MÉMOIRE, IDENTITÉ ET UNITÉ
L’historien américain Victor D. Hanson reprend le cri d’Eschyle face aux Perses : « O fils des Hellènes ». En quoi un descendant d’Anglo-saxon est-il héritier des Hellènes ? Pour quelle raison revendique-t-il cet héritage ? Il lui permet de légitimer les victoires des siens sur le reste de l’humanité et de les prolonger dans le temps. De Salamine (-480) à Gaugamèles avec Alexandre (-331), puis à Lépante (1571), aux guerres de conquête du 19ème siècle, des Zoulous aux Vietnamiens, l’Occident a toujours été victorieux,  proclame-t-il dans Why The West Has Won (2002).
Dans l’Algérie combattante, on a pu entendre « Enfants des Aurès ! ». A la suite de Cheick Anta Diop et Théophile Obenga, nous pourrions nous aussi nous écrier et dire : « O fils de Kemet ou de l’Ebibirman ». Cela, incontestablement, donnerait une profondeur à notre mémoire et lui fournirait des fondations plus solides.
L’identité nous dit d’où nous venons, ce que nous sommes et voulons demeurer en progressant. Par elle commence le refus de l’aliénation. On croit, à tort, que la grande valeur que l’oncle Assouan enseigne à Climbié, c’est le travail. Non. Le travail est important. Mais, on le retrouve aussi, dans une célébration lugubre et tragique, à l’entrée du camp d’Auschwitz « Arbeit macht frei » (Le travail, c’est la liberté).

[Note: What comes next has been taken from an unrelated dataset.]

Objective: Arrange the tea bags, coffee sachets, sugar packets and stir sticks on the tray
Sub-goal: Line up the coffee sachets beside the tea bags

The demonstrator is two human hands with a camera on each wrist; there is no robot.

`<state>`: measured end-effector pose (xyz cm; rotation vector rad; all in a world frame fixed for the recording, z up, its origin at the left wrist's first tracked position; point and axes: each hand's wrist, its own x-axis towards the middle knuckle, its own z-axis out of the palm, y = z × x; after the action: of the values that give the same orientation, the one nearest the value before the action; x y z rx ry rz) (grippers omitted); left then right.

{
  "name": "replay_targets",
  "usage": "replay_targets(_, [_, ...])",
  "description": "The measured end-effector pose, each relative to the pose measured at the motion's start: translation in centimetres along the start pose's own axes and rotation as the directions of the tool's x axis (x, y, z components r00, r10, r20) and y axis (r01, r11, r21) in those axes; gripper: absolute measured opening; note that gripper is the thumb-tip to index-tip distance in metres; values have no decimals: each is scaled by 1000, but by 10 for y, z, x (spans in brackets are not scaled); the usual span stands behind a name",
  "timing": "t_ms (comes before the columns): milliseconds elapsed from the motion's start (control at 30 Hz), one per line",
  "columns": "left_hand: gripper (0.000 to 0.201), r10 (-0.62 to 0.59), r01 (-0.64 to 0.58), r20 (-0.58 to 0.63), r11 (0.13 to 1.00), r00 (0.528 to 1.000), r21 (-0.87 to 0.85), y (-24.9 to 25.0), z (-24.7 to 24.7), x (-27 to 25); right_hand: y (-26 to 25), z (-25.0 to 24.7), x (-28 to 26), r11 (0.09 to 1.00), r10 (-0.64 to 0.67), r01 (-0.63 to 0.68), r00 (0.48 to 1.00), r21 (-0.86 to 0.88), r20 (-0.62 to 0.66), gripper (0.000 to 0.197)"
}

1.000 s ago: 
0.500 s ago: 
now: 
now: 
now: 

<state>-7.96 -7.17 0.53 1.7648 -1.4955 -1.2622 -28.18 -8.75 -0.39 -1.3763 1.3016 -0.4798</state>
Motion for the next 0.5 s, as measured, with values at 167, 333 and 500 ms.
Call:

L’oncle Assouan Koffi dit « Tes études t’apprendront à secourir tout homme qui souffre parce qu’il est ton frère. Ne regarde jamais sa couleur, elle ne compte pas ».  Nous sommes tous des humains. Cela n’empêche pas, pour autant, la présence dans l’œuvre de travailleurs korhogolais ou sierra-léonais, fantis ou kroumen, de Togolais, de Dahoméens comme on disait autrefois, de Sénégalais et d’Européens. Climbié et Dassi, le Togolais, s’appellent « fofo » qui signifie « frères ». La poésie et le théâtre de Dadié rappellent qu’une histoire de victimisation unit les Noirs d’Afrique et ceux des Amériques, d’Harlem à Rio. A son procès, c’est à dessein qu’il a évoqué la grande figure de Paul Robeson.
Il est même possible d’élargir la communauté des vivants à l’ensemble des créatures de l’univers. La légende dit : « En ces temps-là aussi tous les êtres habitaient ensemble ». On ne s’étonnera donc pas de la présence remarquée de plantes diverses et d’animaux puissants comme la panthère ou fragile comme le colibri. Dieu qui vivait près des humains s’est éloigné par la faute de l’une des leurs.
Quelles menaces pèsent alors sur l’identité et l’unité ? La mort est la menace la plus radicale qu’il faut combattre. En témoignent les obsèques de l’oncle N’dabian :
Des femmes, le torse nu, viennent, pleurant et se mouchant. Le ventre ceint d’une bande de cotonnade, certaines pleurent en sourdine, en rappelant toute l’histoire de la tribu, l’histoire de la famille, la biographie du mort. (25) 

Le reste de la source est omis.